**WORK INSTRUCTION:**
Report, in full, each line of the material below in which the string "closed" occurs.

**SUPPLIED DATA:**
◇ ◇ ◇ ◇ ◇ ◇ ◇

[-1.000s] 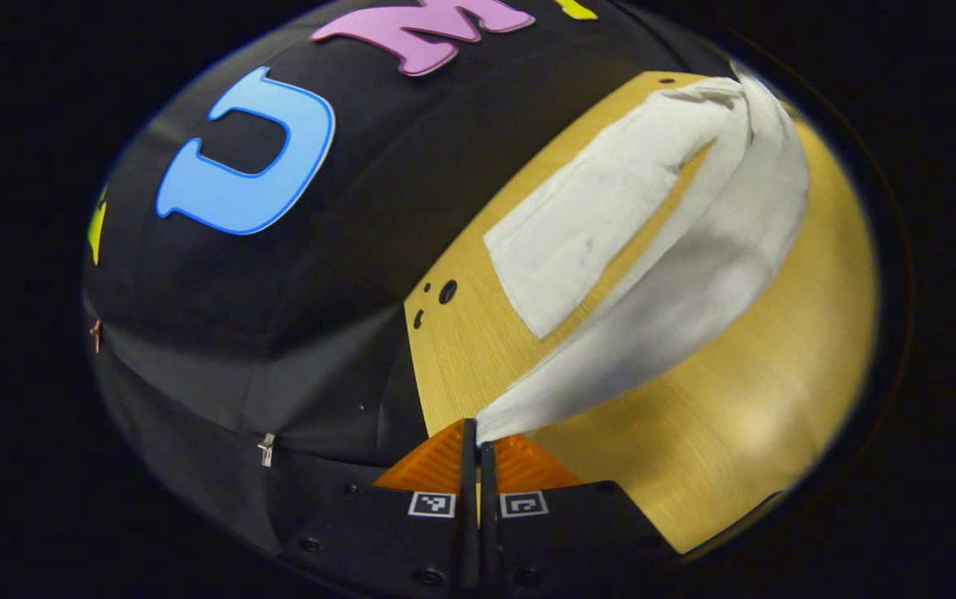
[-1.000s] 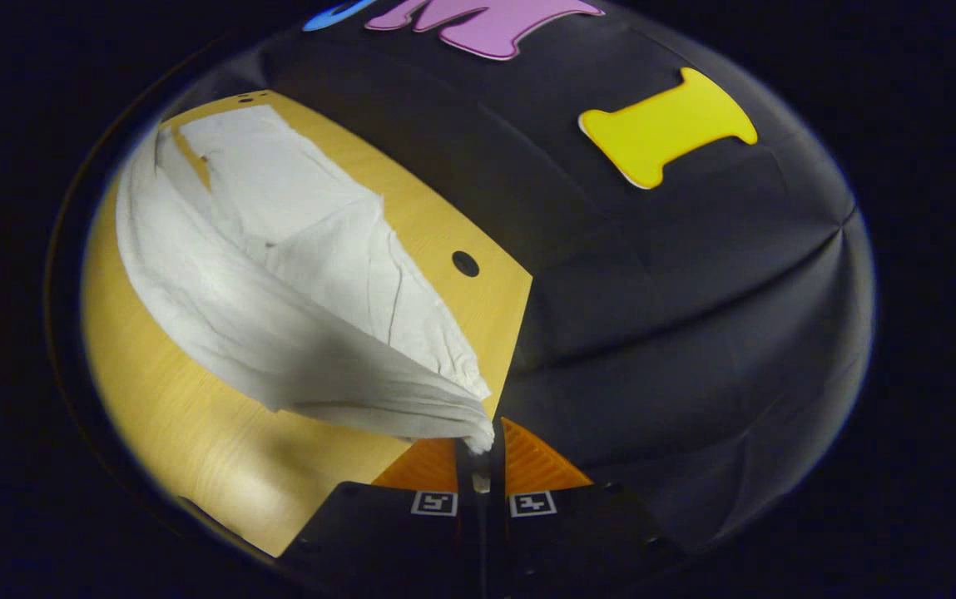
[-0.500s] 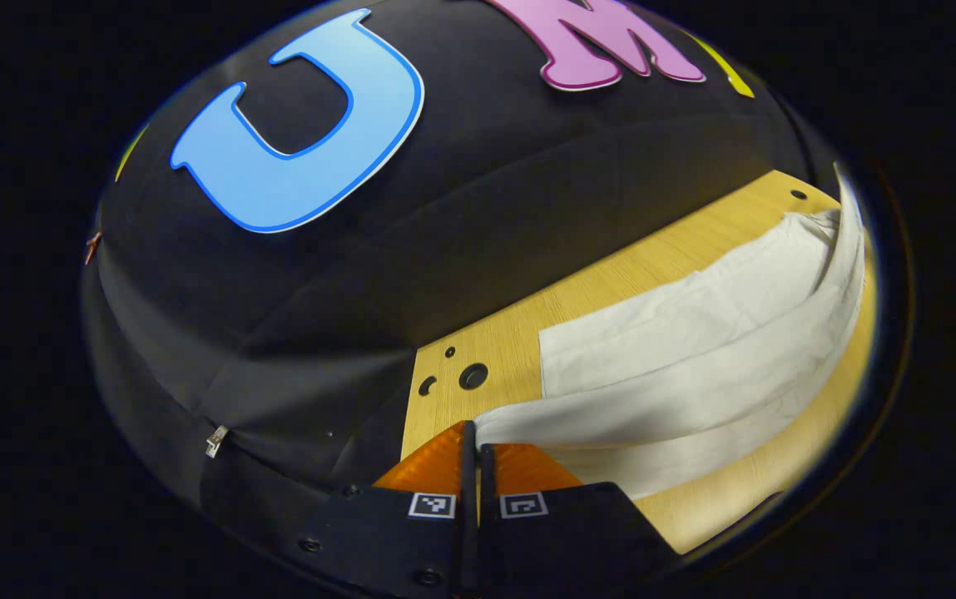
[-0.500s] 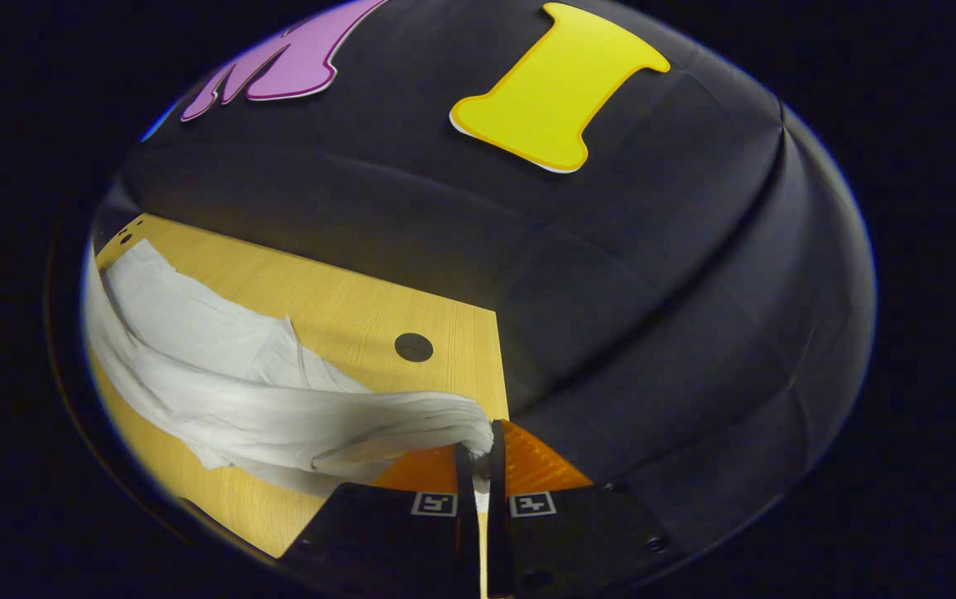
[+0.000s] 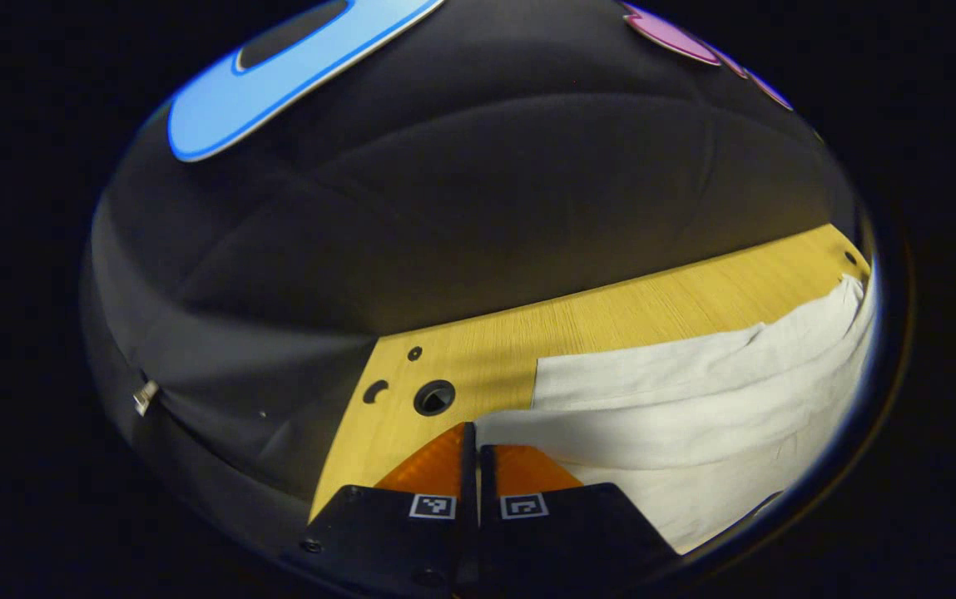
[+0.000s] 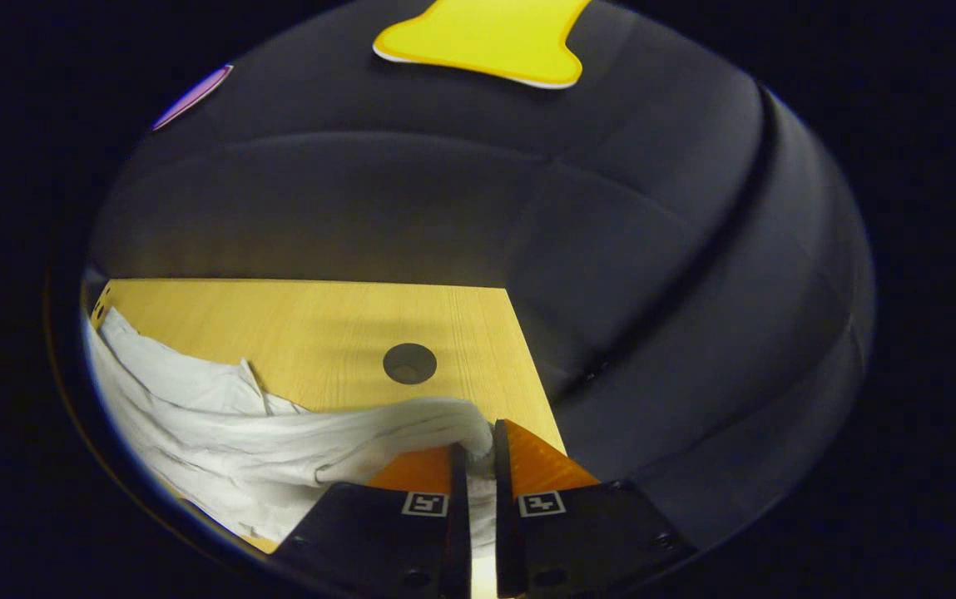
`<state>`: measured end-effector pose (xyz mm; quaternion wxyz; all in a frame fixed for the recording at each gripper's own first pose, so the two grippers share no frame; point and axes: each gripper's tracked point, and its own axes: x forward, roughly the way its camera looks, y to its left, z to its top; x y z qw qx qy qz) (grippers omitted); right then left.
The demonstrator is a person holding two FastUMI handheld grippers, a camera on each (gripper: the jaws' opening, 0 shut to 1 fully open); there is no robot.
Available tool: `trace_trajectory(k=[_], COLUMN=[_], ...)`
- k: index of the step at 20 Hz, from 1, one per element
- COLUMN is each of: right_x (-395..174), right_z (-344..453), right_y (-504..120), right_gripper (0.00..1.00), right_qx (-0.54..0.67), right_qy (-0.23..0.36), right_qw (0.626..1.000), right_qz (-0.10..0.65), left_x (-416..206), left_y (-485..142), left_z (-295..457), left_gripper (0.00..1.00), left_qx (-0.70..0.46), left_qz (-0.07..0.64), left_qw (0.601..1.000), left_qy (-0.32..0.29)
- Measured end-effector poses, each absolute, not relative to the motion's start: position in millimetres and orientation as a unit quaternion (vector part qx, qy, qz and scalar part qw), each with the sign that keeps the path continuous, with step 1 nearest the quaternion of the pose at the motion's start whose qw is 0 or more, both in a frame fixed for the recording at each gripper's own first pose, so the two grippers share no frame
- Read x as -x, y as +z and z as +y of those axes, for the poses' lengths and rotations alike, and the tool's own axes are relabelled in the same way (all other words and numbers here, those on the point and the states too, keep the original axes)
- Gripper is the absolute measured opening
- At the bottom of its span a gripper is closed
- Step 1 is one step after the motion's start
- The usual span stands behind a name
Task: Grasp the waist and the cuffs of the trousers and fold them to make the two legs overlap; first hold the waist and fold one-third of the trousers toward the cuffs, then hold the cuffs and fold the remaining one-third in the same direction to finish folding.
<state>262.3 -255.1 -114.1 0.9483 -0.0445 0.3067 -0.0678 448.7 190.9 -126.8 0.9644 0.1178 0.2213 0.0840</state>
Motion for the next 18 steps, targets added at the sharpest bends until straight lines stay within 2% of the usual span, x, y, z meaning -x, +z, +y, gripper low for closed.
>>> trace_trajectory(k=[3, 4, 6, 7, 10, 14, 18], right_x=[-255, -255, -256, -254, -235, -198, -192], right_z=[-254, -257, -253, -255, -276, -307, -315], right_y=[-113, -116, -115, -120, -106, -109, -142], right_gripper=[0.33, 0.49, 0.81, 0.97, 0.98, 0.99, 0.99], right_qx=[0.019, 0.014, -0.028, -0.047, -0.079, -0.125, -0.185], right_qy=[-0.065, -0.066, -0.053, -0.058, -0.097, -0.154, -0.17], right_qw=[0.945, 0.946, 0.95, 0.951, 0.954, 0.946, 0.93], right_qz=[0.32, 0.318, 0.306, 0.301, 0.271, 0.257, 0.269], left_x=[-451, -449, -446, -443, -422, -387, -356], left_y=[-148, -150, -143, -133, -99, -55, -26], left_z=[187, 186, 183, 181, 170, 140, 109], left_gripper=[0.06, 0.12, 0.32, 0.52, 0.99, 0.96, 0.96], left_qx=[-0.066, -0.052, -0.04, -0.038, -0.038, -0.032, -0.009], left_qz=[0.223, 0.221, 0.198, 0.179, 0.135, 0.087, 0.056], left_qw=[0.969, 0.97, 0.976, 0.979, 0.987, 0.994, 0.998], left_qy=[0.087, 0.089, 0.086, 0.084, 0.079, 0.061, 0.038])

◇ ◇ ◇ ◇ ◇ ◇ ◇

**TASK ANSWER:**
- At the bottom of its span a gripper is closed
Motion for the next 18 steps, targets added at the sharpest bends until straight lines stay within 2% of the usual span, x, y, z meaning -x, +z, +y, gripper low for closed.

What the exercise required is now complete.